## [WHAT NEEDS TO BE DONE]
Restate word for word the lines in the listing below, starting at the line containing "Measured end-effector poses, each" and ending at the line containing "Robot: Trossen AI", both included; leave out the rest.

AVAILABLE DATA Block Start

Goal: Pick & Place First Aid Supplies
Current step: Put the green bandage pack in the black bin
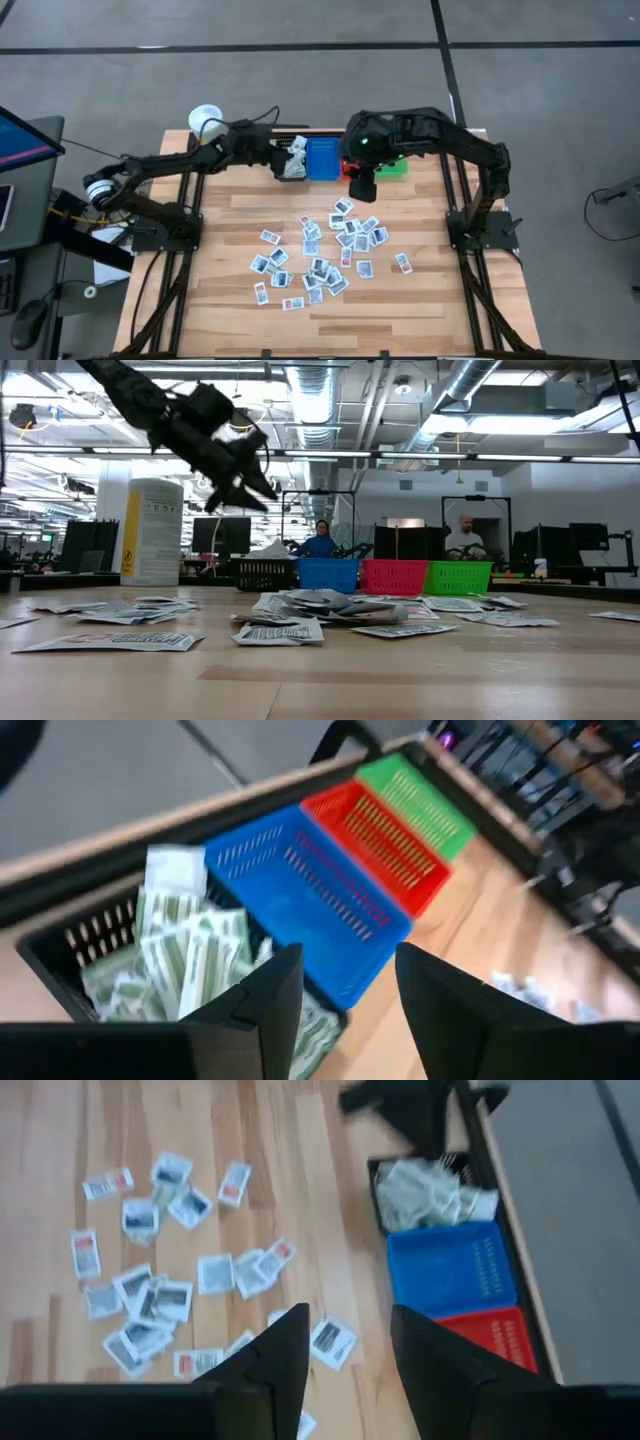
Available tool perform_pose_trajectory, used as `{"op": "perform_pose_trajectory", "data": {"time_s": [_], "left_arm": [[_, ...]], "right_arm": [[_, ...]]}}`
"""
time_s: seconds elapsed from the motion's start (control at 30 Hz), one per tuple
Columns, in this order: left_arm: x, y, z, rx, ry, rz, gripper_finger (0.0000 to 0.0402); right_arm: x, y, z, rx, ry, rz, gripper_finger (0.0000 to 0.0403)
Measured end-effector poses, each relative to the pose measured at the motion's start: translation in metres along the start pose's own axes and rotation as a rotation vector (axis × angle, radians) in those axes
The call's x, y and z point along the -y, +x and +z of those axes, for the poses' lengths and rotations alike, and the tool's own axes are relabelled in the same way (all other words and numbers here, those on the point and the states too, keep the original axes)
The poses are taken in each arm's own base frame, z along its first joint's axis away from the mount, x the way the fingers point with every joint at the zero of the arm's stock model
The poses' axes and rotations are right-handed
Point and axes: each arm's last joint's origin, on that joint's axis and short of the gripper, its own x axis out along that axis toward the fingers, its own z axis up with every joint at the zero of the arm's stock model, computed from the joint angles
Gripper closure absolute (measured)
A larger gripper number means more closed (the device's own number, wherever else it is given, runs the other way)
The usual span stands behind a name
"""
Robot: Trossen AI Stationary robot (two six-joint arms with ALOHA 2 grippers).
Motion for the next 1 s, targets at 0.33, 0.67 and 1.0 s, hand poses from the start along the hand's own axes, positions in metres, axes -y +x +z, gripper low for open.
{"op": "perform_pose_trajectory", "data": {"time_s": [0.33,0.67,1.0], "left_arm": [[0.031,-0.057,-0.010,0.090,0.074,-0.162,0.0253],[0.043,-0.089,-0.058,0.054,0.170,-0.365,0.0256],[0.047,-0.094,-0.084,-0.005,0.170,-0.448,0.0265]], "right_arm": [[-0.020,0.076,-0.018,-0.123,0.009,0.015,0.0261],[-0.034,0.120,-0.052,0.092,0.151,0.039,0.0264],[-0.058,0.173,-0.060,0.219,0.273,0.105,0.0261]]}}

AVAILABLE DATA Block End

## [YOUR SOLUTION]
Measured end-effector poses, each relative to the pose measured at the motion's start: translation in metres along the start pose's own axes and rotation as a rotation vector (axis × angle, radians) in those axes
The call's x, y and z point along the -y, +x and +z of those axes, for the poses' lengths and rotations alike, and the tool's own axes are relabelled in the same way (all other words and numbers here, those on the point and the states too, keep the original axes)
The poses are taken in each arm's own base frame, z along its first joint's axis away from the mount, x the way the fingers point with every joint at the zero of the arm's stock model
The poses' axes and rotations are right-handed
Point and axes: each arm's last joint's origin, on that joint's axis and short of the gripper, its own x axis out along that axis toward the fingers, its own z axis up with every joint at the zero of the arm's stock model, computed from the joint angles
Gripper closure absolute (measured)
A larger gripper number means more closed (the device's own number, wherever else it is given, runs the other way)
The usual span stands behind a name
"""
Robot: Trossen AI Stationary robot (two six-joint arms with ALOHA 2 grippers).

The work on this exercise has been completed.